Each of the establishments along the Vein's central square trade in the exploitation of human vice or false hope, and the tower-flanked Church of St. Cuthbert is certainly no exception. Within this austere stucco structure, the poorest of Diamond Lake's poor huddle in a torch-lit sanctuary listening to the fiery sermons of Jierian Wierus, a bombastic orator whose populist rants appeal to the best virtues and values of the common man while at the same time preying upon their fears and superstitions. Wierus endlessly preaches a creed of common sense, honesty, and self-sacrifice, encouraging his faithful to give penance to St. Cuthbert by whipping themselves in repetitive acts of self-mortification. His growing cult, now some 150 strong, gives succor to the dregs of Diamond Lake society and is seen as a menace by the town's mine managers, government, and other religious figures. Many claim that the flagellants seem to follow Wierus as much as they do St. Cuthbert, and it is only because the charismatic firebrand somehow keeps his followers from breaking the law that his sect has been allowed to thrive. 


Tidwoad's

Sooner or later, adventurers looking to sell loot will cross paths with Tidwoad, a cantankerous jeweler with a meticulously arranged shop located on the Vein's central square. Tidwoad's is as close to a bank as one can find in Diamond Lake, and the gnome keeps several small vaults in the crawlspace below his workshop.

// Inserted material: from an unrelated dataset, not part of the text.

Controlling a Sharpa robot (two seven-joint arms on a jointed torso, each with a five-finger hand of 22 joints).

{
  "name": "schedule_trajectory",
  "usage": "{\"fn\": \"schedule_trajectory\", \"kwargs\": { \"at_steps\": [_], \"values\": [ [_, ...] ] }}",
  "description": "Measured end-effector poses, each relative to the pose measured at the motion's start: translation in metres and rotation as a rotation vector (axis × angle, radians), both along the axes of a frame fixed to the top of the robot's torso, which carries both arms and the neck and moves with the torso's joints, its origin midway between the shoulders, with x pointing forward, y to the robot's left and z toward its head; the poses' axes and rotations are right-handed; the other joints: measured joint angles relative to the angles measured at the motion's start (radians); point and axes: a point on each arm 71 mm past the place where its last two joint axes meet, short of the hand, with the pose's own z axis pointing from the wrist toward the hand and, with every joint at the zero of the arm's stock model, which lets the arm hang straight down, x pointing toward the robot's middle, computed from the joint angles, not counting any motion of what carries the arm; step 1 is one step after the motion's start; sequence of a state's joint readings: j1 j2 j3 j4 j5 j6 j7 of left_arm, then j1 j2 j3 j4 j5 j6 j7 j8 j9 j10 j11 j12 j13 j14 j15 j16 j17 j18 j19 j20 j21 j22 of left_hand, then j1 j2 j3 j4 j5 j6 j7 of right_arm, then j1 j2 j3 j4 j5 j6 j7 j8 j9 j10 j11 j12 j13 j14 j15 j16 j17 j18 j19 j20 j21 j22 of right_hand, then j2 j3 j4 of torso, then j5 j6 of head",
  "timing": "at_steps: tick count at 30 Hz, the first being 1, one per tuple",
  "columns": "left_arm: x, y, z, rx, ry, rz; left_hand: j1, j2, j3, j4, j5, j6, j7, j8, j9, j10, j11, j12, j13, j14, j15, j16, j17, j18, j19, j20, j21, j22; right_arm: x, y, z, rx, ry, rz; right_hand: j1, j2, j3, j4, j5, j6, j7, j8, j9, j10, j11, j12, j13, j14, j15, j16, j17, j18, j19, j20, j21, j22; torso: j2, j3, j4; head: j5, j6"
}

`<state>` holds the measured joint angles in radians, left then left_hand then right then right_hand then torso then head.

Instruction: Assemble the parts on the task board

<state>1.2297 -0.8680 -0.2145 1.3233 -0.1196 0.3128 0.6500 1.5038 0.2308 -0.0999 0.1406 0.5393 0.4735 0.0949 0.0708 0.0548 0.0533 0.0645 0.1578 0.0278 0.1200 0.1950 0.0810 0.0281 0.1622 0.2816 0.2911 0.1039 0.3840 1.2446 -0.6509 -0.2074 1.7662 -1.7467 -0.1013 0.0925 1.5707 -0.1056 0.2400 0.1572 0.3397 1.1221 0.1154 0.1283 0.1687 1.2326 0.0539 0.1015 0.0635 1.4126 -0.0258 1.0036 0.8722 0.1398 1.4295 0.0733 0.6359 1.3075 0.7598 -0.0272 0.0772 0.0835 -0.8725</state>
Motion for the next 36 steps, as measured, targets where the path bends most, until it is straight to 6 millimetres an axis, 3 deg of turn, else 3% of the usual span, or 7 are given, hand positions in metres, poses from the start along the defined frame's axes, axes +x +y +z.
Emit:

He maintains a collection of his finest gems in a showroom display case, boasting that his establishment is completely theft proof. A shield guardian named Festus helps to keep the gnome's theft-free streak alive with powerful stone fists and a constant focus on protecting the shop.


Sheriff's Office

When a barroom brawl gets out of hand or when visitors threaten to upset the balance of power in Diamond Lake, Governor-Mayor Lanod Neff relies upon the discretion and agency of his private police force, assembled from a collection of corrupt watchmen gathered during Neff's youth as a watch captain in the Free City of Greyhawk. Nearly all of them were drummed out of service in the capital due to some indiscretion, but each maintained a hold over municipal authorities (often in the form of potential blackmail fodder) strong enough to ensure that they were not bounced from the service entirely, but instead reassigned to Diamond Lake.

Led by a boisterous alcoholic named Sheriff Cubbin, the six thugs who comprise the constabulary see to the general safety of the town and ensure that Neff's schemes go off without a hitch. They take a keen interest in unusual visitors and in the dealings of the town's mine managers, Balabar Smenk and Gelch Tilgast in particular. The police don't care one whit about crimes committed against the mine managers' agents, but decorum insists that they persecute overt crimes committed against the managers themselves to the full extent of the law.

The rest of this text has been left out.